Definitely, education inflation is an issue. But in highly competitive fields, or in fields where there is not much turn-over, any edge you have can help to hedge your bets. A lot of companies value experience over GPA’s, but experience (internships) are not easy to fall into for certain fields without attending college (and thus having a college GPA).
I want to be a zookeeper, for example. Anywhere I can gain experience, beyond volunteering for the humane society, requires me attending college. And I don’t think they’re going to hire people to take care of animals who don’t have experience taking care of animals. Zookeeping jobs are also fairly static in their availability, and there aren’t usually many openings as far as I can tell.
In my case, I also don’t see getting a masters in zoology as going to help my case any, as masters science degrees involve researchresearchresearch when what I need is experienceexperienceexperience.
The system is kind of stupid, and with that I agree. And there is definitely education inflation, which is a problem.

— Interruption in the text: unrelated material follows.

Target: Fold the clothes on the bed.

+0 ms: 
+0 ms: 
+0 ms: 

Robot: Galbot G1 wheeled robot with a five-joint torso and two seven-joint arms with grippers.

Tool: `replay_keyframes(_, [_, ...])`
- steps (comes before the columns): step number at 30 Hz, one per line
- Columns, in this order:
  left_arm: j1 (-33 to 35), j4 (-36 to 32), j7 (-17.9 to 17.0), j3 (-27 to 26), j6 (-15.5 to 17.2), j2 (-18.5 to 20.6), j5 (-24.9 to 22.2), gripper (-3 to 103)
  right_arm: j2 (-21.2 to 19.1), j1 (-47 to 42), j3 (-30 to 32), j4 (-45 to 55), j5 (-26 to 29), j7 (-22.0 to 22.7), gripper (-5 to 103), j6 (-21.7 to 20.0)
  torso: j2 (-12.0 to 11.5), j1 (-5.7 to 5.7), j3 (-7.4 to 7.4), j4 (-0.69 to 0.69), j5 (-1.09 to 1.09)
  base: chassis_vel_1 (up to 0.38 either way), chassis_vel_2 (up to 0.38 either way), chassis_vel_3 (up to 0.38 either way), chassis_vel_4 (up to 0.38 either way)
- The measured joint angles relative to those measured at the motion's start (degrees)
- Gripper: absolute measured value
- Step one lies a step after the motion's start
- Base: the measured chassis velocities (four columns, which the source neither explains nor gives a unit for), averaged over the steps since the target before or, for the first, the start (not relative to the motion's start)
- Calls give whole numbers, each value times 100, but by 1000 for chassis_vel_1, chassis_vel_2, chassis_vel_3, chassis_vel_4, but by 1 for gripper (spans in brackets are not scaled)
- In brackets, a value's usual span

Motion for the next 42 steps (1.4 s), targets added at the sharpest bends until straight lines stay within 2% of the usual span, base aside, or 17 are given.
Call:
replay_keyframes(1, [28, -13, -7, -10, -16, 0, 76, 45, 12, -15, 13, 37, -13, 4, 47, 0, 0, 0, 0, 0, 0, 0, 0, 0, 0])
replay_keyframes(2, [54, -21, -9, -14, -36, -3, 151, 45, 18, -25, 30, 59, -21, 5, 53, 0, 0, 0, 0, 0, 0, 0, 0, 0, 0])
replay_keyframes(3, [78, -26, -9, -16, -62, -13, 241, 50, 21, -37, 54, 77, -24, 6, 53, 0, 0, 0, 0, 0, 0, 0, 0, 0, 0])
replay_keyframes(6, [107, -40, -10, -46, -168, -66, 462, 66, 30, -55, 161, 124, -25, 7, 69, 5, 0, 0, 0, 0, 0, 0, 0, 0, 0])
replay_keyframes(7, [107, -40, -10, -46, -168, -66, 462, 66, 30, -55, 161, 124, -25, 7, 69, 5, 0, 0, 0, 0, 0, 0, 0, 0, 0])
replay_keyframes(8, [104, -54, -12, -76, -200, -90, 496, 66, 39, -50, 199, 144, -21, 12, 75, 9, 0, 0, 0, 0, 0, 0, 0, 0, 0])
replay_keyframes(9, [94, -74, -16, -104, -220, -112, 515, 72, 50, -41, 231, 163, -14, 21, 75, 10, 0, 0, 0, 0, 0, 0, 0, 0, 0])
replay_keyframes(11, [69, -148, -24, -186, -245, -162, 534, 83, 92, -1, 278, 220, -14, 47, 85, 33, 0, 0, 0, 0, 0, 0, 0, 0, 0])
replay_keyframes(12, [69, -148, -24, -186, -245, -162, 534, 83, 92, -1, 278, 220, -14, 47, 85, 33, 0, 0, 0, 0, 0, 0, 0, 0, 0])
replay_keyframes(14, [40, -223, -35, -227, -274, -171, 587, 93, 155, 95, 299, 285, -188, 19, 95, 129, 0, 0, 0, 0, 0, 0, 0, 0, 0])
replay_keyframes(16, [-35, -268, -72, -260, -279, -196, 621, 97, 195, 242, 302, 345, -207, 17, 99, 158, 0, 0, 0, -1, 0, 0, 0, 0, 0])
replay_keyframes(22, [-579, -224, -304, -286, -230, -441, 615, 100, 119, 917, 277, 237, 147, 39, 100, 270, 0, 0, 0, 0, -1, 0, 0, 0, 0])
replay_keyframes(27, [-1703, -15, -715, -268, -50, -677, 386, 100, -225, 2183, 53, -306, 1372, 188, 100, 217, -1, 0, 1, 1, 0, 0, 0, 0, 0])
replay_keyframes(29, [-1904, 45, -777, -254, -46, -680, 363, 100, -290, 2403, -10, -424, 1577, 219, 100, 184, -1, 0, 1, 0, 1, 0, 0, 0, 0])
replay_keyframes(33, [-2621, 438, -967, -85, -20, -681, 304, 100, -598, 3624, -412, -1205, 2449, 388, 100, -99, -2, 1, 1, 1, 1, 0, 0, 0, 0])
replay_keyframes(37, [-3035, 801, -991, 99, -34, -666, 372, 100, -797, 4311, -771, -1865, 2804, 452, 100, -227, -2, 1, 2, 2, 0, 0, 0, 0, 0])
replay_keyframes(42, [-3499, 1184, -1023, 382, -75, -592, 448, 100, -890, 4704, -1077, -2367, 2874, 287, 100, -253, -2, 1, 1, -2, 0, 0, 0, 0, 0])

When I left highschool, I wanted to write books. I still do, but I am not going to get a degree in journalism or English because those aren’t “pre-requisites” for being published and wouldn’t help anything.
After taking a lot of my science courses, I have found there are a few things I could literally do all day regardless of being paid, and they relate to genetics and phylogenies. If I was to ever decide I wanted to do research, I would go back for an MS or a PhD in genetics. Those are sort-of pre-requisites for doing research, either at a university or at huge companies that produce genetically modified foods.
I also learned that I REALLY like teaching, and I REALLY like teaching middle schoolers through an awesome minor that gives practical experience with that. Qualified math and science teachers are ALWAYS in short supply, ESPECIALLY for middle school grades. If I cannot find a job zookeeping, I could probably find one teaching.
While your horizons may not have expanded, keep in mind that sometimes you find these things out accidentally.
Just the perspective from someone outside the business college.